* Your goal *
Would you return exactly the lines from the top of the data below through the one containing "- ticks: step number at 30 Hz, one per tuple", leaving out the pictures?

* Given information *

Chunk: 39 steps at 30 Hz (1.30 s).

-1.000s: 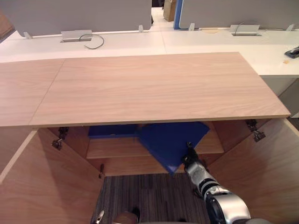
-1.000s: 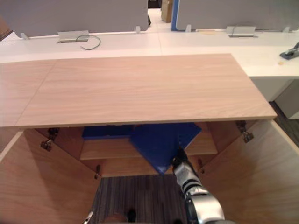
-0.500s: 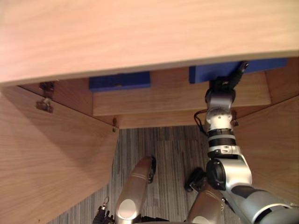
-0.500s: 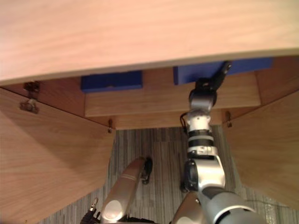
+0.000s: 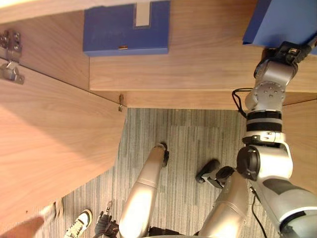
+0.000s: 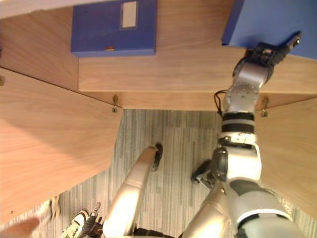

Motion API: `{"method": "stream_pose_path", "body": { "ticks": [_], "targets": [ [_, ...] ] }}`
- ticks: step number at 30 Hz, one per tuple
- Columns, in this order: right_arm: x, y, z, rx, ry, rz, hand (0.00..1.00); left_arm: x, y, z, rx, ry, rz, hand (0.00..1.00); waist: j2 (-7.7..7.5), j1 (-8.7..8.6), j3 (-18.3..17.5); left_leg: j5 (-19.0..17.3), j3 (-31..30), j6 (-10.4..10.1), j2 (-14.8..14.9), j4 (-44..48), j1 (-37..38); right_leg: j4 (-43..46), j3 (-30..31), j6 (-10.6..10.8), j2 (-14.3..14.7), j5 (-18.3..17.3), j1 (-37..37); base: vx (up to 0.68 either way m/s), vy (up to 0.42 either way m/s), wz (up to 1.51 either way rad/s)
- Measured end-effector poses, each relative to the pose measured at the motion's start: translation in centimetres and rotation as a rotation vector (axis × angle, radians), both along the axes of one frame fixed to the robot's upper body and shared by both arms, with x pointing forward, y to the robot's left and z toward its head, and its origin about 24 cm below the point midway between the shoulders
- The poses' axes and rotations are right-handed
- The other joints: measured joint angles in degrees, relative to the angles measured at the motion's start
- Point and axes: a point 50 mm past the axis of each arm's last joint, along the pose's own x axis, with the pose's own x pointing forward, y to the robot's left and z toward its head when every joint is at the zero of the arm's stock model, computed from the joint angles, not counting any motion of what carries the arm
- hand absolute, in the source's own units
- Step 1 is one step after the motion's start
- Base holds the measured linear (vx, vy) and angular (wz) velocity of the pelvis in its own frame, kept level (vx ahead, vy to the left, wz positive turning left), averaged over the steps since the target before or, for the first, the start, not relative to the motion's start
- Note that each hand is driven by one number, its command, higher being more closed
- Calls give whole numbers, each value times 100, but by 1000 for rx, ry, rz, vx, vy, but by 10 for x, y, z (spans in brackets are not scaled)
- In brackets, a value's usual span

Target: Walk over to the cabinet, pick up the folder, carry it to the office cabinet, place the folder inside the office cabinet, then close the office cabinet door

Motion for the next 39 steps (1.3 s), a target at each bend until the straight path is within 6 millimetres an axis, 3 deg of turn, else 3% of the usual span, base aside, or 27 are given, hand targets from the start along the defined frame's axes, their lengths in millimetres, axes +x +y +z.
{"method": "stream_pose_path", "body": {
  "ticks": [3, 6, 7, 11, 16, 25, 27, 30, 33, 39],
  "targets": [
    [1, -3, -3, -2, 26, -3, 100, 1, -1, 0, -1, -1, -3, 0, 1, -17, 1, 71, -55, -24, -84, -102, -63, -23, -101, 2, -83, -24, -8, 40, -14, 20],
    [1, -8, 8, -8, 28, -18, 100, 3, -1, 2, -11, -13, 11, 0, -7, -18, 18, 189, -179, -69, -169, -241, -200, -59, -208, -3, -132, -21, -87, 60, -10, 26],
    [1, -7, 14, -4, 24, -14, 0, 3, -1, 1, -25, -14, 33, 0, -12, -21, 26, 228, -209, -86, -183, -299, -219, -80, -267, -5, -156, -20, -93, 88, -17, 16],
    [2, 1, 29, -48, 4, 0, 0, 3, -1, 1, -44, -12, 80, 0, -24, -21, 34, 358, -268, -152, -224, -520, -178, -163, -360, -9, -183, -18, -45, 73, -18, 16],
    [-3, -5, 43, -57, -34, -23, 0, 7, 0, 0, -49, -9, 97, 0, -61, -26, 55, 537, -356, -189, -244, -884, -14, -382, -558, -63, -180, 15, 150, 56, -10, 11],
    [2, -1, 42, -76, -13, -16, 0, 19, 0, 0, -34, -16, 74, 0, -65, -62, 55, 893, -505, -285, -231, -1484, 133, -763, -785, -231, -81, 145, 279, 46, -12, 7],
    [4, 5, 42, -89, -8, -1, 0, 19, 0, 0, -33, -15, 74, 0, -65, -69, 53, 974, -540, -297, -148, -1659, 160, -988, -954, -385, 17, 267, 365, 65, -18, -7],
    [7, 4, 37, -81, 19, -1, 0, 19, 1, 0, -32, -15, 75, 0, -68, -50, 51, 1122, -601, -310, -142, -1989, 403, -1245, -1084, -394, 69, 350, 626, 52, -9, 9],
    [11, 21, 39, -76, 17, 44, 0, 19, 1, 0, -32, -14, 76, 0, -81, -34, 32, 1281, -580, -317, -108, -2326, 557, -1485, -1108, -425, 141, 460, 700, 10, -7, -1],
    [29, 39, 2, -128, 204, 105, 0, 21, 3, -2, -34, -2, 97, 0, -117, -46, 5, 1485, -596, -363, -43, -2694, 667, -1754, -1222, -476, 237, 571, 770, 22, -29, 2]
  ]
}}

* Expected answer *
Chunk: 39 steps at 30 Hz (1.30 s).

-1.000s: 
-1.000s: 
-0.500s: 
-0.500s: 
+0.000s: 
+0.000s: 

Motion API: `{"method": "stream_pose_path", "body": { "ticks": [_], "targets": [ [_, ...] ] }}`
- ticks: step number at 30 Hz, one per tuple

The output contains nothing more.